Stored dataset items
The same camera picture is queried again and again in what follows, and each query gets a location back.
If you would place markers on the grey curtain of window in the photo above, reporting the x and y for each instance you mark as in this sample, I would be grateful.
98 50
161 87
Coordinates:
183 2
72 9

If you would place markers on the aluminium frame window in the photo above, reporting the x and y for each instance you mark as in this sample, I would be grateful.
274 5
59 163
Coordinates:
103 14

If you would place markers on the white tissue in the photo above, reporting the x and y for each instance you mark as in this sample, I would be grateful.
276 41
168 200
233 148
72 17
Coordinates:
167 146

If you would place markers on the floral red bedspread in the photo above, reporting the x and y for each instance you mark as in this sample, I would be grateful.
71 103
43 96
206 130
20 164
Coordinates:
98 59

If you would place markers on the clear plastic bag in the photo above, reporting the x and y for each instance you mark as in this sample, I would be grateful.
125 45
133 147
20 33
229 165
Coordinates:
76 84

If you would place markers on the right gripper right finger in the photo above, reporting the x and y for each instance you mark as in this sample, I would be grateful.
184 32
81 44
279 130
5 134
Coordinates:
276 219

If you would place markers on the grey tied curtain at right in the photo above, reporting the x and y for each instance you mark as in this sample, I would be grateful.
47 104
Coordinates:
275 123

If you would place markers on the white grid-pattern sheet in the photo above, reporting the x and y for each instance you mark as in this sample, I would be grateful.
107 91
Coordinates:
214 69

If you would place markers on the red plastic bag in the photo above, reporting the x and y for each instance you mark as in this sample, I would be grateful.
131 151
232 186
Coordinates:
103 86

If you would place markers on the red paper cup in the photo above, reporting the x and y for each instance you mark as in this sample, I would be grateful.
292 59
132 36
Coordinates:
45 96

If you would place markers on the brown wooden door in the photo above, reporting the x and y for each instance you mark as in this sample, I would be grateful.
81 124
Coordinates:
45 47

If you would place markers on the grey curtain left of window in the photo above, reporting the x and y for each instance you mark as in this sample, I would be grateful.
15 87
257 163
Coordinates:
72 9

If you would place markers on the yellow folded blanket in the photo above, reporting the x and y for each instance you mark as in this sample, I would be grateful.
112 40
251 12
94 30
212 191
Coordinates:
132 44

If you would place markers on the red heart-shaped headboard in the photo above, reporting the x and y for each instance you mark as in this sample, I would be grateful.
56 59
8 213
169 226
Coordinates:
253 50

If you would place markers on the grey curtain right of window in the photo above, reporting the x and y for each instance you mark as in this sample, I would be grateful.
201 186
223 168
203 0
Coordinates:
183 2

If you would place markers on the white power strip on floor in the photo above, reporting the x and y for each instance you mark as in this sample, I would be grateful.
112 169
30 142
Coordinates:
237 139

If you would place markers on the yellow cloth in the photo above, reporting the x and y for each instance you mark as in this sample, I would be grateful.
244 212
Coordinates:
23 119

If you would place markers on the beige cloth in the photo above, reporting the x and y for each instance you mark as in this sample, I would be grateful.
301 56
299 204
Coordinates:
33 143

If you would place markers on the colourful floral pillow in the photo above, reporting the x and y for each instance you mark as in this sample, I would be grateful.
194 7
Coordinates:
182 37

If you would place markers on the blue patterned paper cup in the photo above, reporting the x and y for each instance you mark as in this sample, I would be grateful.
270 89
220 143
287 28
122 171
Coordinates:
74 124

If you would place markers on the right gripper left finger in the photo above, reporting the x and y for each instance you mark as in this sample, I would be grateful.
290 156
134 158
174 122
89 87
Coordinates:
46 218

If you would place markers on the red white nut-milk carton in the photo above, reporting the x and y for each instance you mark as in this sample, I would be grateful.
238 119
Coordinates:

YOUR GOAL:
The required output is every line of the entries, starting at the one that contains "If you would place markers on the white power" and ending at the last, copied exactly.

EXERCISE RESPONSE:
If you would place markers on the white power strip on floor in the photo above, reporting the x and y for each instance you mark as in this sample, I would be grateful.
112 169
30 142
Coordinates:
237 139

If you would place markers on the yellow cloth in the photo above, reporting the x and y for each instance you mark as in this sample, I would be grateful.
244 212
Coordinates:
23 119

If you would place markers on the beige cloth in the photo above, reporting the x and y for each instance you mark as in this sample, I would be grateful.
301 56
299 204
Coordinates:
33 143

If you would place markers on the colourful floral pillow in the photo above, reporting the x and y for each instance you mark as in this sample, I would be grateful.
194 7
Coordinates:
182 37

If you would place markers on the blue patterned paper cup in the photo above, reporting the x and y for each instance you mark as in this sample, I would be grateful.
270 89
220 143
287 28
122 171
Coordinates:
74 124

If you would place markers on the right gripper left finger in the photo above, reporting the x and y for each instance you mark as in this sample, I would be grateful.
290 156
134 158
174 122
89 87
Coordinates:
46 218

If you would place markers on the red white nut-milk carton in the photo above, reporting the x and y for each instance you mark as in this sample, I would be grateful.
238 119
Coordinates:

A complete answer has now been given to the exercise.